Я в военной форме, с орденом, каких еще в Москве мало, показываю ему свое отпускное предписание. Лейтенант с фронта, поклонник. Он говорит, что к Вертинскому меня не пропустит – тот отдыхает и готовится к выступлению, но контрамарку мне дает.
Итак, вечером я на концерте.
Первое впечатление – люстры, как до войны. Энтузиазм зала, на глаза наворачиваются слезы, аура восторга. Тут еще и что-то… Свобода! Свобода! Вот уже и цензура не запрещает!
А я сижу в зале, и мне стыдно. На фронте жеманство и стилизация неуместны.
У меня потребность чего-то простого, ясного, честного, четкого. Я три месяца назад похоронил руку и карман гимнастерки – все, что осталось от моего друга Олега Корнева, и не в «далеком Лиссабоне» с белой маской мима, колеблющимися и мистическими взмахами бледных рук…
Душе моей в сто раз созвучней симоновское «жди меня, и я вернусь…». Но и это не то. Знал, но как-то отстранял от себя, что это было искусство тоскующей о Родине, ностальгирующей в эмиграции русской интеллигенции, и не любил я эту, видимо, созвучную остановившемуся времени манерность. Фильмы. Мягкотелые интеллигенты с бородками. Так изображали меньшевиков.
Кстати, спустя три месяца будущий мой друг, моя бывшая одноклассница, будущий искусствовед, а ныне покойная Эрна Ларионова прислала мне на фронт стихи Бориса Пастернака из романа. Они уже ходили по рукам. «Свеча горела на столе, свеча горела…» Я читал их в блиндаже на одной из высот, что на месте деревни Старая Тухиня. Вокруг падали немецкие мины, время от времени с воем пролетали «андрюши», а бойцы мои разливали по флягам свои ежевечерние сто грамм, и мне стыдно было и за любимую мною Эрну, и за любимого мною поэта, который в такой ответственный судьбоносный момент писал о каком-то славянофиле Самарине. Я ведь не знал, что Пастернак жил тогда в Переделкине, а в доме этого славянофила находился госпиталь, в котором от ран умирали мои сверстники с оторванными руками и простреленными легкими.
Я не понимал тогда, что передо мной разыгрывался не фарс, а одна из версий продолжающейся трагедии тоталитаризма, и мне было стыдно.
Все мои одноклассники были на войне. Многие телефоны не работали. В квартире Воли Бунина никого не было. Лена Зонина была на фронте.

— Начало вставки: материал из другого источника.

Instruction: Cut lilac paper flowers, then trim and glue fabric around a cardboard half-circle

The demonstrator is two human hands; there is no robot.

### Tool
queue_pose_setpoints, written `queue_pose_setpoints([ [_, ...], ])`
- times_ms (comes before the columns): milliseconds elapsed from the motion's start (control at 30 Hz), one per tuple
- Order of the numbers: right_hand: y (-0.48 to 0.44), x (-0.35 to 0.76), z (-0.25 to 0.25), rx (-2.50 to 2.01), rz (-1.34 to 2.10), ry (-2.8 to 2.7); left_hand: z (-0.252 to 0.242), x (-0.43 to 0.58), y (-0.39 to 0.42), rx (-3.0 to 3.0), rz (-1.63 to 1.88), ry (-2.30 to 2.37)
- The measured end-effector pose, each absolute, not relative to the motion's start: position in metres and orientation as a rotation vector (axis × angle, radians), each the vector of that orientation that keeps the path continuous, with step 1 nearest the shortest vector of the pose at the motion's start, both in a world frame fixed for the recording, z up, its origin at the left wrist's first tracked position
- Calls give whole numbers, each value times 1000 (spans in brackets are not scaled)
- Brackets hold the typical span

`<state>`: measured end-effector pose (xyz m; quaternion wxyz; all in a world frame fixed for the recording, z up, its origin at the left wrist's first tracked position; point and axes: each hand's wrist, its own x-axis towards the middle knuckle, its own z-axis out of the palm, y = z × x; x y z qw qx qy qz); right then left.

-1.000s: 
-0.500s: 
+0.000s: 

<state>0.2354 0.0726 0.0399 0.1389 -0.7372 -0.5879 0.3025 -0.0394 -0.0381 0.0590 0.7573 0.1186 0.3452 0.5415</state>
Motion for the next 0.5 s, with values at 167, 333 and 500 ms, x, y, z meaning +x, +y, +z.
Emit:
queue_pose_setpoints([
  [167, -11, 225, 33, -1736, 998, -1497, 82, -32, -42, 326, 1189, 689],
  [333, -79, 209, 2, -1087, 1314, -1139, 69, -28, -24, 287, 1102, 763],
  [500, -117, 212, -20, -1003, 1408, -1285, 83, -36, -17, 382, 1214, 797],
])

Весь день ходил я по улицам полуголодной Москвы. В шесть вечера, проходя по Солянке, вспомнил, что в угловом доме номер 1 жила до войны одноклассница моя Тая Смирнова. Поднялся на второй этаж и позвонил.
Открыла дверь Тая.
Тая удивилась моему превращению из застенчивого, рассеянного мальчика в строевого фронтового лейтенанта. Смеялась и плакала. Плакала потому, что на фронте погиб мальчик, которого она полюбила, а потом на другом фронте погиб ее друг, наш одноклассник Вова Шемякин.